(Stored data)
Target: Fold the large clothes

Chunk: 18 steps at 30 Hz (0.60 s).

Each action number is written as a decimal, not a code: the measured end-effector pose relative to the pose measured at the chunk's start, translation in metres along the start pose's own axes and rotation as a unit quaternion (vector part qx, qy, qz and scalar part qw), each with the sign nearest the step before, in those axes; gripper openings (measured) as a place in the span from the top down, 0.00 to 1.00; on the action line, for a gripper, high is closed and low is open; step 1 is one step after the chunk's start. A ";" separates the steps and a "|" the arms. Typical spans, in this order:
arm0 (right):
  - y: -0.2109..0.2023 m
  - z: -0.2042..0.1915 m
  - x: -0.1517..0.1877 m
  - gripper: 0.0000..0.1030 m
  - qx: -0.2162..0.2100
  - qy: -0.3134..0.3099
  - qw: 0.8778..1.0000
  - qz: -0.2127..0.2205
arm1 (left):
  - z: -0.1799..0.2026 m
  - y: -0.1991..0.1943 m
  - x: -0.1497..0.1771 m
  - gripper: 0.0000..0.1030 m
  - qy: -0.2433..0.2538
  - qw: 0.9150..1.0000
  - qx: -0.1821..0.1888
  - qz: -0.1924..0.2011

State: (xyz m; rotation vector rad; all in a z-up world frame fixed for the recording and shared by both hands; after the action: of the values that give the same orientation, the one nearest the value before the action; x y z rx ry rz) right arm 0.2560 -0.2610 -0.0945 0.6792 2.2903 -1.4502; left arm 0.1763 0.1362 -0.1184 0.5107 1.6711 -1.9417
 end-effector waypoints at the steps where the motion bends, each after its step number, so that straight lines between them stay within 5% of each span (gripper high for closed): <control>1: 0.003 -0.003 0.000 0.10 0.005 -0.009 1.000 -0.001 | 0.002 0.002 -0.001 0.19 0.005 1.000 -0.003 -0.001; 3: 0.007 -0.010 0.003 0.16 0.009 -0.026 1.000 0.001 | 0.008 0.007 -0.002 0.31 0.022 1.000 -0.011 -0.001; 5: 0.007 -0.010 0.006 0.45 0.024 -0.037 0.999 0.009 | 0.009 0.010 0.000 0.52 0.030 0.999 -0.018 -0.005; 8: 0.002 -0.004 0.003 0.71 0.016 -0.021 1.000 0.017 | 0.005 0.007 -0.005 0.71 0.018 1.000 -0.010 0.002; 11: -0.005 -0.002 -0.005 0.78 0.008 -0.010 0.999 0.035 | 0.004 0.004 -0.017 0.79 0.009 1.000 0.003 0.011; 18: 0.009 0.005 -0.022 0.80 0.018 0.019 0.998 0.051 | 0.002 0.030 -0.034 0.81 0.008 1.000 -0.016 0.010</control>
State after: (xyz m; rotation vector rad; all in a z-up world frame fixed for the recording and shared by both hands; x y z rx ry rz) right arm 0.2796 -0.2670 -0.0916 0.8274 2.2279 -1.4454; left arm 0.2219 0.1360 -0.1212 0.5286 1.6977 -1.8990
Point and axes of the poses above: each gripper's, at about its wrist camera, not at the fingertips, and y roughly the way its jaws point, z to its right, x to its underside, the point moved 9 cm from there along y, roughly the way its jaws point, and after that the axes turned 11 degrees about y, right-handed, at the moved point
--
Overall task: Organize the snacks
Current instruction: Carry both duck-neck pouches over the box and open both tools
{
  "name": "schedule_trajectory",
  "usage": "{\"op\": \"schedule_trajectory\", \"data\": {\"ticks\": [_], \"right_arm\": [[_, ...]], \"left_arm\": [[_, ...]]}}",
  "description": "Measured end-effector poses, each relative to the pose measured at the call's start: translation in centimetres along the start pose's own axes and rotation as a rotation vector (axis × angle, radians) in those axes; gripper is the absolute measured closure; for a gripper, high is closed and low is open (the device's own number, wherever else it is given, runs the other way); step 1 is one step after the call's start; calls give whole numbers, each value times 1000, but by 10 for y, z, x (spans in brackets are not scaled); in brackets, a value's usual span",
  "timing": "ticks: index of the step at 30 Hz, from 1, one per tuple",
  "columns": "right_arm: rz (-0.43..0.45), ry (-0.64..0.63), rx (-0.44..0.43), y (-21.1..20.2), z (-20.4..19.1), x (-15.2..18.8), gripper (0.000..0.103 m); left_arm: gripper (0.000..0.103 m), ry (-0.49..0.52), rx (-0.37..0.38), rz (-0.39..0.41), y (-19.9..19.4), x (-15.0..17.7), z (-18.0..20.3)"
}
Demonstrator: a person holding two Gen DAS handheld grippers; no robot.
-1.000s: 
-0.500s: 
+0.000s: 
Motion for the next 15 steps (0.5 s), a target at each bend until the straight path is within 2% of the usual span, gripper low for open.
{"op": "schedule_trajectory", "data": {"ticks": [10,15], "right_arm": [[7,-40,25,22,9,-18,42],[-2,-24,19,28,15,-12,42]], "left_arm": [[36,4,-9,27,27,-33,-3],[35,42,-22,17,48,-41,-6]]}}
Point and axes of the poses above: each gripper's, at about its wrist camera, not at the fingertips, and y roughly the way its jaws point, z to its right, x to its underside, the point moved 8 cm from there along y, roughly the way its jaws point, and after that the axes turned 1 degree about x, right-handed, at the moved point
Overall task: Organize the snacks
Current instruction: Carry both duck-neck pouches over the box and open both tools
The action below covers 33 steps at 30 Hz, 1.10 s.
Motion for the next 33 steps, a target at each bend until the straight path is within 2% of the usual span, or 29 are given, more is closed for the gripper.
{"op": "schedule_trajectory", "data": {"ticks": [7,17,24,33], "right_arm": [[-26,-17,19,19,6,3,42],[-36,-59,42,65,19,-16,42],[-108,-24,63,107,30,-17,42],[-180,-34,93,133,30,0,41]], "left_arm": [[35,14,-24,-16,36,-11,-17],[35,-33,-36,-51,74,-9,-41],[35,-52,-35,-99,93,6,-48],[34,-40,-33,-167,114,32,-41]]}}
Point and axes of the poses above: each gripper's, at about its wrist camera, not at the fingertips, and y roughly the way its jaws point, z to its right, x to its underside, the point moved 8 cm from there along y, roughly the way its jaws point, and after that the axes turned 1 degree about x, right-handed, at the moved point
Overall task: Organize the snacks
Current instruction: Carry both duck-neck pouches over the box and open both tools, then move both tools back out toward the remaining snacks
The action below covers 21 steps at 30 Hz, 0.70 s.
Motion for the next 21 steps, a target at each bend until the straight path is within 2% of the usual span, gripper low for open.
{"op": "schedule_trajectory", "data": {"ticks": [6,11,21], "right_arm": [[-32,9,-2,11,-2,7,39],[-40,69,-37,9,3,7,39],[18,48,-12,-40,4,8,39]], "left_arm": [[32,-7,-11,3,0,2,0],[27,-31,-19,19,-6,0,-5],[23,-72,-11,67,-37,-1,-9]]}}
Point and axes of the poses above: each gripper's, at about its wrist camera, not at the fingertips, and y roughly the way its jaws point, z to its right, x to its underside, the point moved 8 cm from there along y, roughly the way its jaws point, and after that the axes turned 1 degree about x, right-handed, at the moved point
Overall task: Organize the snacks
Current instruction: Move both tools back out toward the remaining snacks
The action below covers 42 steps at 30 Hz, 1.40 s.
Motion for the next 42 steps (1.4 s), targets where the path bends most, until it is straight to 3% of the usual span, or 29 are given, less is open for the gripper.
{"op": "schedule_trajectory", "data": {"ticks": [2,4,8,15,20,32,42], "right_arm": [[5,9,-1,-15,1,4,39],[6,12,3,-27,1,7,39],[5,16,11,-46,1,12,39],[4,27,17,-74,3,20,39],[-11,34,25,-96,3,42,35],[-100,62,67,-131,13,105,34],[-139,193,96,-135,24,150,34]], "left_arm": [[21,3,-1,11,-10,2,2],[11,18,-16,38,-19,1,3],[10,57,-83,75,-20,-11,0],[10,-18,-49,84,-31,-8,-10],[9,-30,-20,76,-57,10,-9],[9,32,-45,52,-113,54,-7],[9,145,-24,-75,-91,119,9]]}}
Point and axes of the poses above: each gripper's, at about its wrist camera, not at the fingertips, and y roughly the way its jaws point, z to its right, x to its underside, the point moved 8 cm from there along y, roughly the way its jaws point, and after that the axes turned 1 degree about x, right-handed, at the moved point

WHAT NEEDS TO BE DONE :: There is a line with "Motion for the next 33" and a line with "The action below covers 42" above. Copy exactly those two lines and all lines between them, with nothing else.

SOLUTION TO THE EXERCISE ::
Motion for the next 33 steps, a target at each bend until the straight path is within 2% of the usual span, or 29 are given, more is closed for the gripper.
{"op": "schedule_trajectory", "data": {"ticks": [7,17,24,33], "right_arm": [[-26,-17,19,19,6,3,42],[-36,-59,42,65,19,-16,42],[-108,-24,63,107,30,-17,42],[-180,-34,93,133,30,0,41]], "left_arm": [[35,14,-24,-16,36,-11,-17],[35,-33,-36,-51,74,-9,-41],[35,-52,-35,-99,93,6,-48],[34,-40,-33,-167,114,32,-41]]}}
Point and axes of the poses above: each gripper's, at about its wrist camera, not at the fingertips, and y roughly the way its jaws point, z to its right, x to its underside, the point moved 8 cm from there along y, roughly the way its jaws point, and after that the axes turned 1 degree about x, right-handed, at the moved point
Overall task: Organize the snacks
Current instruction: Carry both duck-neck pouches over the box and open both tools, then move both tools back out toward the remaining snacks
The action below covers 21 steps at 30 Hz, 0.70 s.
Motion for the next 21 steps, a target at each bend until the straight path is within 2% of the usual span, gripper low for open.
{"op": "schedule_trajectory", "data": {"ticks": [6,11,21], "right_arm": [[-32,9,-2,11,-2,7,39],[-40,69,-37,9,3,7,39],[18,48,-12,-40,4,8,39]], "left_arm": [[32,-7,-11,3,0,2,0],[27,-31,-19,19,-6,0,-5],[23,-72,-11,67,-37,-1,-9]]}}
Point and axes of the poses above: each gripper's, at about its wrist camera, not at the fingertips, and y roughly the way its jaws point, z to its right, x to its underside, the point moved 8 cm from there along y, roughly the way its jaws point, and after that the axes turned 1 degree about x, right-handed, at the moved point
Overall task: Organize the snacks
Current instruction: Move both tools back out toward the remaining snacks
The action below covers 42 steps at 30 Hz, 1.40 s.

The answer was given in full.